Finkelstein dug a little deeper to explain the enrollment decrease.

She said that Wilton bases its projections on numbers from the New England School Development Council, a source that officials say have historically been the most consistently reliable. Based on NESDEC estimates, the BOE expects a 2019-20 school year districtwide enrollment of 3,942 students, which is a decrease of 32 students from the current year.

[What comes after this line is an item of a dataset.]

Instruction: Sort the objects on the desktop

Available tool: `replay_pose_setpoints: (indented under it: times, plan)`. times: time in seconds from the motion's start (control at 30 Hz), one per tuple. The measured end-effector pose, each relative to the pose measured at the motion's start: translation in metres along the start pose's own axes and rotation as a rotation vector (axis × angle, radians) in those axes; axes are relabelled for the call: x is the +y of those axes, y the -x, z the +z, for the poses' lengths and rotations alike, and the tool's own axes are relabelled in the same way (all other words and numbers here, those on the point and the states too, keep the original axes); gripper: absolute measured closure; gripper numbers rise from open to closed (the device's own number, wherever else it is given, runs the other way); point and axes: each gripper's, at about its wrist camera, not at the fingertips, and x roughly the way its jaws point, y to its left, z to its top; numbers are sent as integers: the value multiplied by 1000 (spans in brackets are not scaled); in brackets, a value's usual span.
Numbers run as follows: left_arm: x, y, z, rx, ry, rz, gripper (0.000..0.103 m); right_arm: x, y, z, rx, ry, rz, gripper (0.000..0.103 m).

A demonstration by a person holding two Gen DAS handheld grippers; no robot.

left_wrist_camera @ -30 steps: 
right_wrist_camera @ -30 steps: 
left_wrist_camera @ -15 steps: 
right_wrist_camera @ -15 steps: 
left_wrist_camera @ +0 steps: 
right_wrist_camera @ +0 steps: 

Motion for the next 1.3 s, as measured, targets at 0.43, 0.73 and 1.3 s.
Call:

Finkelstein reiterated something the BOE frequently states:  “Predicting enrollment is not an exact science. Ultimately, we accommodate whichever students arrive in our schools in September and make necessary adjustments throughout the year.”

Looking at just K-12 students (removing Pre-K, Community Steps and outplaced students from the total), there will be 3,835 K-12 students next year. This slight reduction continues a trend of decreasing enrollment that began several years ago–a trend that NESDEC forecasts will continue, at least through 2028, when total enrollment in the Wilton schools will be roughly 200 fewer students than current levels.

It’s something Finkelstein says is very much on the administration’s our radar. “Discussion has already begun at the administrative level to ensure we are not caught off-guard, should these reductions materialize.”

New Initiatives

Alternative School Program

One new initiative the BOE is taking aims to keep more students in the district–that’s the recently approved Alternative School Program. This option was created for students who are unable to thrive in a traditional school environment, whether due to anxiety-related issues or learning disabilities, or other reasons. “Regardless of the reason, these students must be accommodated, and our staff works hard to develop education plans that address each student’s unique challenges,” Finkelstein explained.

In years past, the district would typically out-place these students in private schools. Now, the Alternative School Program will allow these students to remain in Wilton, but instead of going to Middlebrook or Wilton High School, will be located in Trackside. (Some students whose needs cannot be addressed in the Wilton Public Schools.)

The Alternative School program will be staffed by three full-time teachers, and one social worker; the BOE expects to enroll 15 students during the program’s initial year, at a cost of roughly $28,000 per student–which is considerably lower than what Finkelstein says is the cost to out-place each student, at $75,000-$110,000 annually, plus transportation. “It’s easy to see the efficiency of this proposed solution,” she says.

The Alternative School goes hand-in-hand with the existing Community Steps program, which currently serves Wilton’s 18-21-year old students with carefully structured living and learning experiences that take place in Wilton. The Alternative School Program budget includes the addition of two job coaches who will help students gain critical skills and confidence to secure employment, and to succeed in a work environment. “Adding the job coaches will essentially complete the circle with these students, by providing the final link in their Wilton education, and preparing them for their post-high school transitions,” Finkelstein said.

Investing in New Curriculum and Teachers

Five new courses will be added to the Wilton High School curriculum next fall:

  • Data Structures and Algorithms
  • A revised United States History course
  • Executive Functioning for College and Beyond
  • Peer Leadership/Helpers in Training
  • Literacy in a Digital World.

The district will also maintain its full selection of 24 Advanced Placement and 6 UCONN Early College Experience Courses, offering students college level instruction and the opportunity to earn college credit hours while in high school.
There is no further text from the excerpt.